1) Radio Free Europe; 2) Pilgrimage; 3) Laughing; 4) Talk About the Passion; 5) Moral Kiosk; 6) Perfect Circle; 7) Catapult; 8) Sitting Still; 9) 9-9; 10) Shaking Through; 11) We Walk; 12) West of the Fields
The IRS Vintage Years Edition bonus tracks: 13) There She Goes Again; 14) 9-9 (Live); 15) Gardening at Night (Live); 16) Catapult (Live)
So different from where the band would end up but contains such obvious traces of their entire development throughout. The kind of debut that creates a legacy.
Key tracks: "Radio Free Europe", "Perfect Circle", "Shaking Through"
There’s a lot of preconceptions flying around Murmur. It’s knee-deep in R.E.M.’s mumbling phase where Stipe mutters nonsense incoherently, befitting of the murkiness of the album cover. The phrase “college rock” gets bandied around a lot around this period too, which brings its own associations of ragtag indie groups. It’s also the debut album of a band with a long, long career ahead of them and whose - arguably - most famous works were a decade and a stylistic evolution away. Or maybe it’s just me and my own pre-assumptions, but based on my past experiences I was expecting R.E.M.’s first full outing to have little to do with the band I had known.
If you’ve come to this from Chronic Town, which already had some identifiable R.E.M.-isms in it, it probably doesn’t come as a surprise that a lot of those preconceptions are somewhat overstated, but the extent of how fully formed R.E.M. already are here is still notable. The songs are a little simpler here and there, but the album loves to throw surprises to mix things up: tracks where the arrangements and grasp of melody suddenly perk up with refinement, like the band had already been perfecting their art for years. The band that created “Shaking Through”, “Sitting Still” and “Laughing” is already miles away from the group of people behind Chronic Town; those songs also have some absolutely gorgeous moments lurking within, in particular the former with its superb vocal melodies and harmonies in its soaring chorus. Meanwhile “Talk About the Passion” is already R.E.M. as we know it, and a wonderful prelude to the more acoustic-based sound they’d become truly famous with. These are all songs where Murmur really comes alive, and they’re all classically R.E.M.-like moments where all the components of the band’s signature sound are already there and highlighted.

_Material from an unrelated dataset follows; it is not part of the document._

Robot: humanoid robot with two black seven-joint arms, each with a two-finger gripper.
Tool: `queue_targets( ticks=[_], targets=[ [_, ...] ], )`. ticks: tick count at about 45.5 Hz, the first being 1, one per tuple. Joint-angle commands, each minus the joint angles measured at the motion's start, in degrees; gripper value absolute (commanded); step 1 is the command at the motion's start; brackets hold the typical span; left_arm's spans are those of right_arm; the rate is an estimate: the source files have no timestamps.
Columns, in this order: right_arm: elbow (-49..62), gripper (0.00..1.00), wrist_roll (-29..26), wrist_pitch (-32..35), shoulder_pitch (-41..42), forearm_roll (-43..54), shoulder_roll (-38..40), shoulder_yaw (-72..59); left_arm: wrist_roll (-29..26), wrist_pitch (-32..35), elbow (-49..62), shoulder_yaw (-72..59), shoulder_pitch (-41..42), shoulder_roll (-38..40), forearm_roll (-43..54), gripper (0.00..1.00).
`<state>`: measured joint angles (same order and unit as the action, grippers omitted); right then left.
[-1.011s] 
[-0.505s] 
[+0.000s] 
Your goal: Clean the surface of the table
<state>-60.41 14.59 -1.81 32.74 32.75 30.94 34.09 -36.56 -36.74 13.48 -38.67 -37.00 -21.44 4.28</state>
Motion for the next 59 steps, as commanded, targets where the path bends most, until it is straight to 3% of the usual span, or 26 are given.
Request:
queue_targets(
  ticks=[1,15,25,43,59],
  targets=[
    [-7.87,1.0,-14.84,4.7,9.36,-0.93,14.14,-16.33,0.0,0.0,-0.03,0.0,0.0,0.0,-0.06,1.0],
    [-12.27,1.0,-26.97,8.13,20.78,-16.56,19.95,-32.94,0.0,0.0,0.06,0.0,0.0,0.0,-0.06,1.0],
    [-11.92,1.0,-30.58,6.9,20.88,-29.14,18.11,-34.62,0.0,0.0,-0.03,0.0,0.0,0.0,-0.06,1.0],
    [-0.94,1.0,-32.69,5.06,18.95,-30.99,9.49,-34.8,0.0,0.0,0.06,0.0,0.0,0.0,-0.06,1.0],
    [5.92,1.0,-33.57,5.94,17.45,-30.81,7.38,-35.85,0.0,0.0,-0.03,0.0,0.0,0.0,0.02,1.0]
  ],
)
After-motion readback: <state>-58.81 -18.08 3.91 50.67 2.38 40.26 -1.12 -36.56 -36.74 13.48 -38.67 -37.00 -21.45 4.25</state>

The best example of this is “Perfect Circle”, however. It’s Murmur’s big curve ball - an atmospheric, arrestingly beautiful and haunting mood piece driven by Mike Mills’ piano, full of misty-eyed melancholy and intimate vulnerability. It’s the kind of song that could have had a home in literally any R.E.M. album, regardless of decade - a song before its time, really. It’s very clearly a stylistic standout from the rest of Murmur, but yet there’s enough of its individual elements scattered across the album to make it feel at home in context. And it’s a brilliant song, of course - a great tune married to a great lyric, enunciated by Stipe clearly in a manner that makes the song a clear spotlight moment for him.
It’s a stormer of an opener, and sets way for a number of tracks in similar vein. “Pilgrimage” and the pounding “Catapult” are near-anthemic shout-alongs where Stipe commands the front with the kind of clarity that should bury the whole mumbling exaggeration, while “9-9” and “West of the Fields” are frantic high-speed numbers more reliant on their energy than anything. “West of the Fields” in particular has an almost-menacing urgency which gives the album a final punch of an ending, particularly as it launches after the quirky but fun almost-novelty singalong “We Walk”, which starts the band’s grand tradition of throwing something lighthearted out of nowhere amidst an album.
The most astonishing thing, though, is that Murmur was released in 1983 and it still sounds fresh today. Not only fresh, but unique. R.E.M. managed to cook up an album that at the same time lays the basic foundations for so many future bands yet sounds like none of them. Unlike so many other older classic albums which either sound incredibly dated or simply weaker when compared to the artists that took their inspiration from them and expanded and developed on the ideas, Murmur has its own sound even today and stands above the competition. The only thing that nibbles away its timelessness is the production but the music has no era, and even the production issues are fixed by the 2008 remaster which sounds gorgeous. It’s not just a fantastic start, but a classic album through and through.
This comes off as awkwardly abrupt after all that gushing over, but the IRS Vintage Years re-release which I happen to own adds practically nothing of major interest in terms of bonus tracks. There’s a cover of Velvet Underground’s “There She Goes Again” that’s thoroughly adequate but nothing to write home about, especially given R.E.M.’s tendency for rather faithful cover versions and my own particular aversions towards the VU. There are also three live tracks which are fine on the basis of the strength of the originals, but which offer nothing beyond that - “Gardening at Night” doesn’t feature on Murmur and is the best cut of the Chronic Town EP, so in that way it’s a handy bonus. By and far though, nothing particularly enticing. A better option is simply to spend a bit more money instead and get the aforementioned 2008 re-release, for the remastering job alone. Murmur has never sounded better.